Trouble With Gender: Sex Facts, Gender Fictions

By Alex Byrne   Available from Polity Press

In this provocative, bold, and humane book, the philosopher Alex Byrne pushes back against the new gender revolution. Drawing on evidence from biology, psychology, anthropology and sexology, Byrne exposes the flaws in the revolutionary manifesto. The book applies the tools of philosophy, accessibly and with flair, to gender, sex, transsexuality, patriarchy, our many identities, and our true or authentic selves. The topics of Trouble with Gender are relevant to us all. This is a book for anyone who has wondered ‘Is sex binary?’, ‘Why are men and women different?’, ‘What is a woman?’ or, simply, ‘Where can I go to know more about these controversies?’ Revolutions devour their own children, and the gender revolution is no exception. Trouble with Gender joins the forefront of the counter-revolution, restoring sex to its rightful place, at the centre of what it means to be human.

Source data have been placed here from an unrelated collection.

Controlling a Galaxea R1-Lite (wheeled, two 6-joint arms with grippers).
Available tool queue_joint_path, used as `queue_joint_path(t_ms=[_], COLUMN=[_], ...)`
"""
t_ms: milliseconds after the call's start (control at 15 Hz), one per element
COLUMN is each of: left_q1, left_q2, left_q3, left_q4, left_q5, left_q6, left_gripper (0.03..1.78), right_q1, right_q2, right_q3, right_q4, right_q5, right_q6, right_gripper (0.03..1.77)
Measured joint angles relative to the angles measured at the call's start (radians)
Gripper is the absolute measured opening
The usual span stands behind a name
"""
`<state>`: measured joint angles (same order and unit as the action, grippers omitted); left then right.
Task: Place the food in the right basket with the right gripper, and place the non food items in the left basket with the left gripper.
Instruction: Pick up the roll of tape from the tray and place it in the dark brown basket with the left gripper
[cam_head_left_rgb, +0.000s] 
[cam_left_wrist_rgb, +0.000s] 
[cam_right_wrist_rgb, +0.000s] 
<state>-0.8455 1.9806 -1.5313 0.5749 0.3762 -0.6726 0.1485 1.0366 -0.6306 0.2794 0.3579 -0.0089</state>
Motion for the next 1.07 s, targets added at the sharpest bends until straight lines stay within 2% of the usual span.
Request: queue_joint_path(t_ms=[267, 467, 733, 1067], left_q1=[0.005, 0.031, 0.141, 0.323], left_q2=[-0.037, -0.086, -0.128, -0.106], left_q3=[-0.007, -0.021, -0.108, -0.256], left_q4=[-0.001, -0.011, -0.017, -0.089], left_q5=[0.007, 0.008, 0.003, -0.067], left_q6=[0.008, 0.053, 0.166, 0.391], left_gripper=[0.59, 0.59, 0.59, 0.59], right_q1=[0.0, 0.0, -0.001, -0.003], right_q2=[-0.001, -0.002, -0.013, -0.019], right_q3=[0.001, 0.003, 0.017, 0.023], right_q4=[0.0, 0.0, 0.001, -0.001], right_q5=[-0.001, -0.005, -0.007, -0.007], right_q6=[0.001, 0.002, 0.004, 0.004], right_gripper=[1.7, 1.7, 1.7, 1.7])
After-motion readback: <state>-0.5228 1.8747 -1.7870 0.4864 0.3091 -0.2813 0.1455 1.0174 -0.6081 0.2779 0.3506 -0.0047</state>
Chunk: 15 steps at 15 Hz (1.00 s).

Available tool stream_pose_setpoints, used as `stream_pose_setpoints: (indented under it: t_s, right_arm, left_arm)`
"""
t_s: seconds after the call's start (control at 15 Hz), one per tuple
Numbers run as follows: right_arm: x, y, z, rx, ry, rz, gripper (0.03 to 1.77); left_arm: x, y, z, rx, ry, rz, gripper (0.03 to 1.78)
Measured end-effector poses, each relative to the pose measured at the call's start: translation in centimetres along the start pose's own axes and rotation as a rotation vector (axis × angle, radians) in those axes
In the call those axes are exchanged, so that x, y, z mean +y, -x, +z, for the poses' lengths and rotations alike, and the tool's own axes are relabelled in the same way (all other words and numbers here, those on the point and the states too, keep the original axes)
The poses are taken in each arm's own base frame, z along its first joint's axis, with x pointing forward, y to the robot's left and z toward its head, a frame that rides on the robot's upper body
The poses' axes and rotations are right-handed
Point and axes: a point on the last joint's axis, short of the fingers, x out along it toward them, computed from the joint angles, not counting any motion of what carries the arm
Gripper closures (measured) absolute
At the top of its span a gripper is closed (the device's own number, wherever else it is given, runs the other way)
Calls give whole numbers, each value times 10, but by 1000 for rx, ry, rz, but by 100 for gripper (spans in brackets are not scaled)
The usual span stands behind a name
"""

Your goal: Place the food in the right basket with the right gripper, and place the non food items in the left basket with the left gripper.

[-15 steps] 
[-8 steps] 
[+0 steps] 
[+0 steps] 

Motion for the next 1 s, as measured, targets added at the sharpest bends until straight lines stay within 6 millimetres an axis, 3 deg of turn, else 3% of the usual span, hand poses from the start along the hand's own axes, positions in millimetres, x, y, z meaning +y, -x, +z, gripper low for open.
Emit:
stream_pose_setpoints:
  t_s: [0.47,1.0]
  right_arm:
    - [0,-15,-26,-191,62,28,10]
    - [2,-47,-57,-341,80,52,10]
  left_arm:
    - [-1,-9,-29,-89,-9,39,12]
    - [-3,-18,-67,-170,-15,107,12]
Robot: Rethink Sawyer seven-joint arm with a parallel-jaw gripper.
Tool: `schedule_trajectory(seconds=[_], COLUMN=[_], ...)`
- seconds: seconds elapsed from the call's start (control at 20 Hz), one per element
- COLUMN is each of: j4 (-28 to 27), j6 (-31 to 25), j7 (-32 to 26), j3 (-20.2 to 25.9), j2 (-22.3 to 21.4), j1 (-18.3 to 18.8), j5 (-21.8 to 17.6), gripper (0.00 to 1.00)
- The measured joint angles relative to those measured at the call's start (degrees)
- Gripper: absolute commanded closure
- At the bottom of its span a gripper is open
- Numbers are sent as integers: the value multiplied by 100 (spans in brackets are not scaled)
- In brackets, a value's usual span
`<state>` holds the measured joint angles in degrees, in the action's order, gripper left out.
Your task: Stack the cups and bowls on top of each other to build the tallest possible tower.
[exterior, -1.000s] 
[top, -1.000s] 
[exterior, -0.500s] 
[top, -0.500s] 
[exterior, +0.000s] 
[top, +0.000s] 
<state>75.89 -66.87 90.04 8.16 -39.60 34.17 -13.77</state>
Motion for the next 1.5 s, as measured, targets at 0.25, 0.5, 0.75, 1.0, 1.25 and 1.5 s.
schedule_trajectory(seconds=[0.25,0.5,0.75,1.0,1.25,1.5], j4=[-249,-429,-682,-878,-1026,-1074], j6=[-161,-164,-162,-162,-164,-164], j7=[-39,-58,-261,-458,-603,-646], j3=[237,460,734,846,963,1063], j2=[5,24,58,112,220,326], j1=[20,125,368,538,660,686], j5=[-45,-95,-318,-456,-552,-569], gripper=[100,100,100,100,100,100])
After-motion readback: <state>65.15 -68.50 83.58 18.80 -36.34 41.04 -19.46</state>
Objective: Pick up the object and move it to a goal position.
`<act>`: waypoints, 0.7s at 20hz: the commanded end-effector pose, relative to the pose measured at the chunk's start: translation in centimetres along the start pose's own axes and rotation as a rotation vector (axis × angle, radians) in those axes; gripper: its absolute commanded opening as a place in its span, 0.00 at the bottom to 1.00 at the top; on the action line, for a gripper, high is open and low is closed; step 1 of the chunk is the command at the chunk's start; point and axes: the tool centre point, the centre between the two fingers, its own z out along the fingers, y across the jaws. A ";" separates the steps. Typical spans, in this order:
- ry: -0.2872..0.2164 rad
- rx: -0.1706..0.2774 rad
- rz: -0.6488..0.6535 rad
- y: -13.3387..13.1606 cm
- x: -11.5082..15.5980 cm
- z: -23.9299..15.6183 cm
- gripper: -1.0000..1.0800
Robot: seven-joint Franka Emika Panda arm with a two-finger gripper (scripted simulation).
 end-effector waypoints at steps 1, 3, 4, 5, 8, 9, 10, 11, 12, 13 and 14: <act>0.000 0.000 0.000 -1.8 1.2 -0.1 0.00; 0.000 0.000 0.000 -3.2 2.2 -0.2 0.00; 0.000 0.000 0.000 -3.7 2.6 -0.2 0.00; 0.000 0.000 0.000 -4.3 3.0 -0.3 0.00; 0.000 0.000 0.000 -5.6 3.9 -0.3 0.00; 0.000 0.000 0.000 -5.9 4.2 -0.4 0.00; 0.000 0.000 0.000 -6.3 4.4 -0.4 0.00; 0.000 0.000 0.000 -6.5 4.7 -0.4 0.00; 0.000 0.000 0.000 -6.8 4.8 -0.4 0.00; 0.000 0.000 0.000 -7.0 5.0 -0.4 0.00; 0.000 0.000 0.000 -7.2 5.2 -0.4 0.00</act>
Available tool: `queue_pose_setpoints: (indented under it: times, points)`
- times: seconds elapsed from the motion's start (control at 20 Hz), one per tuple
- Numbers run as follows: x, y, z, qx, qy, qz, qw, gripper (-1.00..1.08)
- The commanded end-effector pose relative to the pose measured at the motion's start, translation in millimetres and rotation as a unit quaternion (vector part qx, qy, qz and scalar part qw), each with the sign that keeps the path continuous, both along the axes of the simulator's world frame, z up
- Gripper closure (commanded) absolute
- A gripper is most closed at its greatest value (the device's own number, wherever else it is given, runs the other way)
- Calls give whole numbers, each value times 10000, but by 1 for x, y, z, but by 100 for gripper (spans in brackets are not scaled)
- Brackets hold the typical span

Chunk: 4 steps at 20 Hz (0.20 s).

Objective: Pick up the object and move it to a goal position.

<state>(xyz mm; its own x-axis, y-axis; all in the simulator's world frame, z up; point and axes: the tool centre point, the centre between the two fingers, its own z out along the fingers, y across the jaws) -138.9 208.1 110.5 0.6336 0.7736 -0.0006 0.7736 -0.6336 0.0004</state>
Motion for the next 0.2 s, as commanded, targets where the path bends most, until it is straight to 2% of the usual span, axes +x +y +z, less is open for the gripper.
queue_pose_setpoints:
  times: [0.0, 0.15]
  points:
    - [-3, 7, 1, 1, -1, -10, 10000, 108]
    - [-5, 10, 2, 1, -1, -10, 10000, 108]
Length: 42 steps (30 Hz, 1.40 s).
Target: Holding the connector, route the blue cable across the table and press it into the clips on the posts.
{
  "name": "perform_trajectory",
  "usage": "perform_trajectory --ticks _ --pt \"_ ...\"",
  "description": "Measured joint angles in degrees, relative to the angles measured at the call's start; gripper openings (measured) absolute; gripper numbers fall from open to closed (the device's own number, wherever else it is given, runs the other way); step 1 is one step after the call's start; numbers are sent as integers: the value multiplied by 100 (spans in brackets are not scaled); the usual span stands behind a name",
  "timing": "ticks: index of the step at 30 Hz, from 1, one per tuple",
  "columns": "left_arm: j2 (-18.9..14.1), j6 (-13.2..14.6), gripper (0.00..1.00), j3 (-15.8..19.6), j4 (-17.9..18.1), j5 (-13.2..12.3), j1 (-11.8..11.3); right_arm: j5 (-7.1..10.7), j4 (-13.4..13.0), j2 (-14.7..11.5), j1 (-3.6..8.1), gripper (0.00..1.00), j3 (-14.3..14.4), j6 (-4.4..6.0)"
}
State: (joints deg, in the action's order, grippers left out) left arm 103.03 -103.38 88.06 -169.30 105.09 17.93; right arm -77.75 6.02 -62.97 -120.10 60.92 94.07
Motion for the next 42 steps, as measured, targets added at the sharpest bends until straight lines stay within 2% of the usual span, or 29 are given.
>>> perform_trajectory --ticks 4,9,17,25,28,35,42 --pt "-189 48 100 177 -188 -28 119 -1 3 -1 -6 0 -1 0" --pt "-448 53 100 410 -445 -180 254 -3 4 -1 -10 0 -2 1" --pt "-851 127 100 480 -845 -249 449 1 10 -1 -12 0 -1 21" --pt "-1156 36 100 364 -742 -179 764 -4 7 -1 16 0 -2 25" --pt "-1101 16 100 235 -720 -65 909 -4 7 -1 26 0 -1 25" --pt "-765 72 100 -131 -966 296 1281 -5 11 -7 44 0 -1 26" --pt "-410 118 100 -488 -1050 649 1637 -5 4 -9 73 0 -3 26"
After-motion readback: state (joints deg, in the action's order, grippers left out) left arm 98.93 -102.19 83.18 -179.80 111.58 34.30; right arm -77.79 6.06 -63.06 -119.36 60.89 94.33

Women’s Rights, Gender Wrongs: the global impact of gender-identity ideology

By Kath Aiken (Editor), Sally Wainwright (Editor)   Available from Women's Declaration International

Women's Rights, Gender Wrongs explores the diverse ways that the global spread of gender-identity ideology has affected all aspects of women's lives. Writers from all continents and all walks of life discuss its personal and professional impacts on many levels. They range from a myth-busting Brazilian academic to an Angolan lesbian, from a Canadian ex-prisoner to the mother of a gender-dysphoric teenager. They cover grassroots resistance in Japan, women's spirituality, and reproductive exploitation in South America. Writers consider the loss of single-sex and lesbian space, surrogacy, prostitution, men in women's prisons, children's and human rights. There are also personal stories of women's political activism and resistance.

Tough Crowd: How I Made and Lost a Career in Comedy

By Graham Linehan   Available from Eye Books

Having cut his teeth in music journalism, Graham Linehan became the finest sitcom writer of his generation. He captured the comedy zeitgeist not just as the co-creator of Father Ted but also with The IT Crowd and Black Books, winning five Baftas and a lifetime achievement award. Then his life took an unexpected turn. When he championed an unfashionable cause, TV commissioners no longer returned his emails, showbiz pals lost his number and his marriage collapsed. In an emotionally charged memoir that is by turns hilarious and harrowing, he lets us into the secrets of the writing room and colourfully describes the high-octane atmosphere of a sitcom set. But he also berates an industry where there was no one to stand by his side when he needed help. Bruised but not beaten, he explains why he chose the hill of women and girls’ rights to die on – and why, despite the hardship of cancellation, he’s not coming down from it any time soon.